Doyle v. Orr

Simrall, J.,

delivered the opinion of the court.

It is insisted by the defendant, first, that the vendor’s lien was waived by personal security for the deferred payments ; second, that the setoff pleaded in the cross bill ought to have been allowed. If either of these defenses is sustained, the decree is erroneous.

The conveyance was made to the wife, the note for the purchase money was signed by husband and wife. It is now urged *232that the husband was surety for his wife, and since the vendor has elected to rely upon personal security, it will be presumed that he waived his equity.

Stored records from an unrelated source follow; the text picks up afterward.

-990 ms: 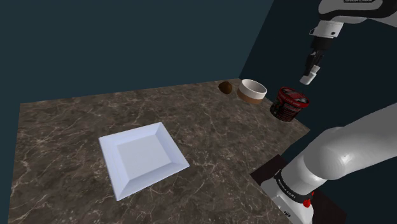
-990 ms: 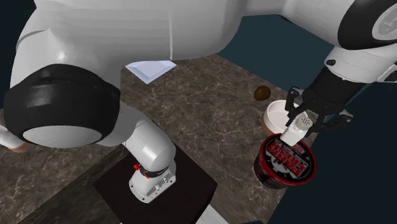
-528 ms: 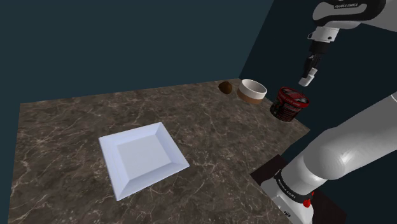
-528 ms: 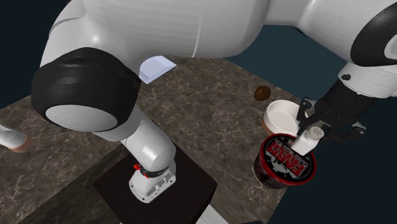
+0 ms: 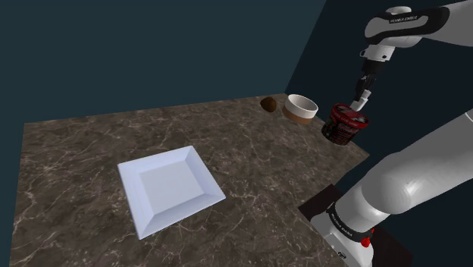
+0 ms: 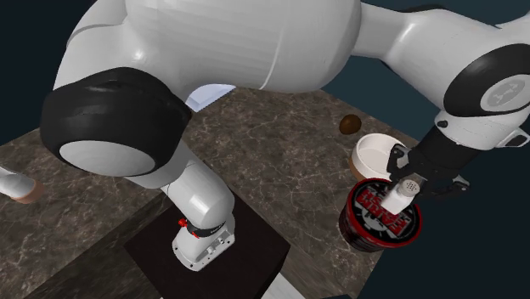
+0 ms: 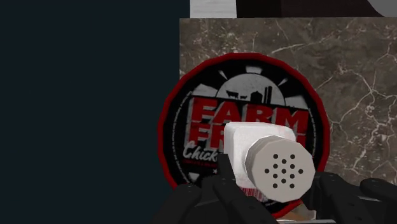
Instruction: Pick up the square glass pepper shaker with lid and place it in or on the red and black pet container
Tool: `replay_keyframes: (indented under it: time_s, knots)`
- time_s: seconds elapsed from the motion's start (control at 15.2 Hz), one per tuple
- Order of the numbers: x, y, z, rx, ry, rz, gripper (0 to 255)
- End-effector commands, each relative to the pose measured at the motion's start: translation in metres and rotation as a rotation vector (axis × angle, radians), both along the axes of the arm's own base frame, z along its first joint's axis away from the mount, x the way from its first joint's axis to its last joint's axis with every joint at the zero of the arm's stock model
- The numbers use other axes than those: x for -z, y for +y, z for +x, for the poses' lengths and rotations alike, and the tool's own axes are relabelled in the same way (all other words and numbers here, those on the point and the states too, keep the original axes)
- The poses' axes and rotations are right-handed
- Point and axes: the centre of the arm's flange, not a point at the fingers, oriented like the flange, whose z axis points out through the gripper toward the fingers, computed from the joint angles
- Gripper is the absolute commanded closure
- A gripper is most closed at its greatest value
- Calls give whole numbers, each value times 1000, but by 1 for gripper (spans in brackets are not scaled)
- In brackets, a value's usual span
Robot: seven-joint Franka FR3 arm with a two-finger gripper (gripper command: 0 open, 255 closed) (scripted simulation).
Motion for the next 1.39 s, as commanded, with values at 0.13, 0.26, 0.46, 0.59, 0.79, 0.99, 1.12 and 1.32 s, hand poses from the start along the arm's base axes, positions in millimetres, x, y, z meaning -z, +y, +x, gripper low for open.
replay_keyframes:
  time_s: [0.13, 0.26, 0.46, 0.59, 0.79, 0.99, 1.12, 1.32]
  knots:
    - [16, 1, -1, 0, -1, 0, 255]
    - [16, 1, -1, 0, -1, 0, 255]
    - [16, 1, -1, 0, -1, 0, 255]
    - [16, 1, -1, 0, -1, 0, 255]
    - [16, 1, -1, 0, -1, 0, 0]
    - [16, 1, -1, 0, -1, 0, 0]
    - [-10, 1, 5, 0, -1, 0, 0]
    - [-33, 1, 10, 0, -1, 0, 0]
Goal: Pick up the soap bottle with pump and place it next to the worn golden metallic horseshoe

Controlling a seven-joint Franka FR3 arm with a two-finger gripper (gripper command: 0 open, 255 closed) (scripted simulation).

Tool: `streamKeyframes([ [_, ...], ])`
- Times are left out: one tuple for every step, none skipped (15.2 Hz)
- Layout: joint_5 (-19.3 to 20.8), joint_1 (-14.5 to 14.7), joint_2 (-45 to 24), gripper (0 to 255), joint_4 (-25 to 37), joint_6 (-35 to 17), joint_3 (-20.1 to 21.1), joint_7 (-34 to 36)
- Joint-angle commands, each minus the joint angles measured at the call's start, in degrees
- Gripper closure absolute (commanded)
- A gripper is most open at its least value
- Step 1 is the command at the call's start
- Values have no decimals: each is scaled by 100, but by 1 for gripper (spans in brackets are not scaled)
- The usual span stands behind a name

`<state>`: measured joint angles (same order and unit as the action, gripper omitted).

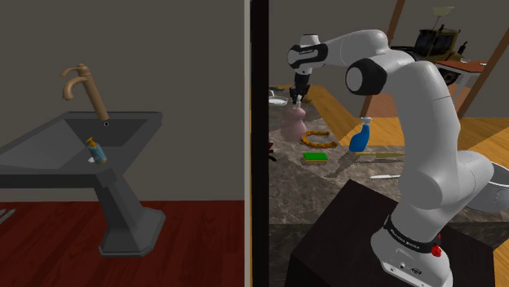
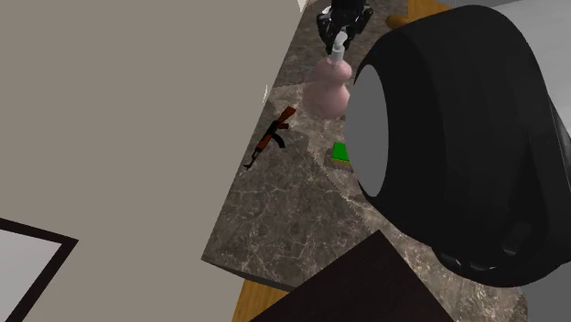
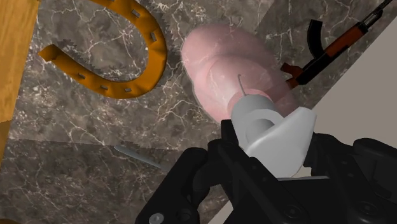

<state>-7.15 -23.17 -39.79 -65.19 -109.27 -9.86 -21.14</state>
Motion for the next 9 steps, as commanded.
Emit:
streamKeyframes([
  [-7,2,-17,255,-109,-140,3,-13],
  [-10,5,-28,255,-169,-210,5,-17],
  [-14,8,-40,255,-226,-279,7,-21],
  [-17,10,-54,255,-280,-347,10,-24],
  [-21,13,-67,255,-336,-415,12,-28],
  [-25,14,-86,255,-381,-479,14,-32],
  [-29,15,-104,255,-429,-544,17,-36],
  [-33,17,-124,255,-474,-609,20,-40],
  [-37,18,-145,255,-516,-672,23,-44],
])
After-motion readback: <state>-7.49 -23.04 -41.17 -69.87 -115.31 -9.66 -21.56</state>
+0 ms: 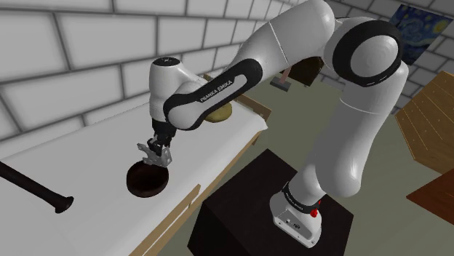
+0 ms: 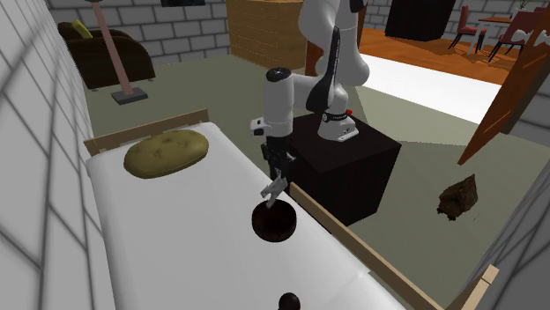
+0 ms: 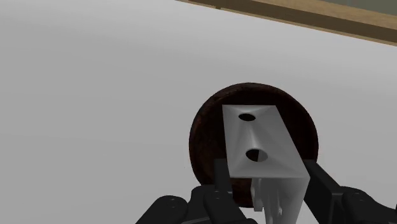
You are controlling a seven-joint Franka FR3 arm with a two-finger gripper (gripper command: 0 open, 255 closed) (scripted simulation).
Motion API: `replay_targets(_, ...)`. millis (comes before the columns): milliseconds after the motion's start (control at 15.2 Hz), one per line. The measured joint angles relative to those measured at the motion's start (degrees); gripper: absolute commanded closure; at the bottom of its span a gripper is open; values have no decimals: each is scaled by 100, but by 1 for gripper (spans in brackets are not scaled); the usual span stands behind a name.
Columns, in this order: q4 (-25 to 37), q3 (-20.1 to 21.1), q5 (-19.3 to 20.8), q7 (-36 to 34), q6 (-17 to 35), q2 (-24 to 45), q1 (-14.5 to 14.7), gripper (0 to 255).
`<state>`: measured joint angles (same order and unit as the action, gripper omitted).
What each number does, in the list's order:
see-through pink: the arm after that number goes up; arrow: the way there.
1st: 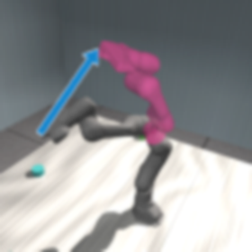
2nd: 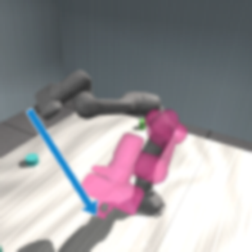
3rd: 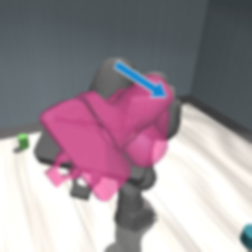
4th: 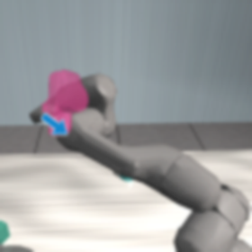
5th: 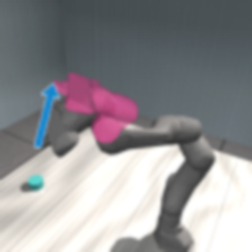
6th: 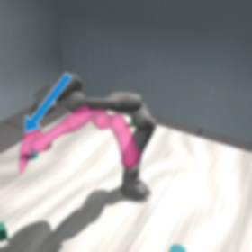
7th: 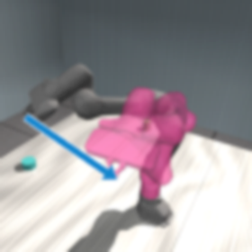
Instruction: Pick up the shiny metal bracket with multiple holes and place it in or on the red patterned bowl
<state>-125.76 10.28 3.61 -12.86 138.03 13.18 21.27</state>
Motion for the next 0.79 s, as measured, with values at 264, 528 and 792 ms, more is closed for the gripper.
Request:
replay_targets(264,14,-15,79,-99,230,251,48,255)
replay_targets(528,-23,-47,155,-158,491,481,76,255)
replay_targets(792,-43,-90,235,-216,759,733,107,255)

In principle this is like the case of Upshur v. Hargrove, 6 S. & M., 291. There, the husband, by written contract, agreed to become the purchaser, but the deed was made to the wife. He was personally bound to the vendor for the price, the wife was a mere volunteer, incapable of incurring a binding obligation for the money. In effect it was like a conveyance to the husband by the vendor, and then a conveyance to the wife. She would be the recipient of the title, and as against the land the equity would still subsist. No person except a bona fide purchaser for value can successfully resist the vendor’s claim. See also Russell v. Watt, 41 Miss., 608; Halloway v. Ellis, 25 id., 103; Davis v. Pearson, 44 id., 510. We think that the vendor did not waive his lien.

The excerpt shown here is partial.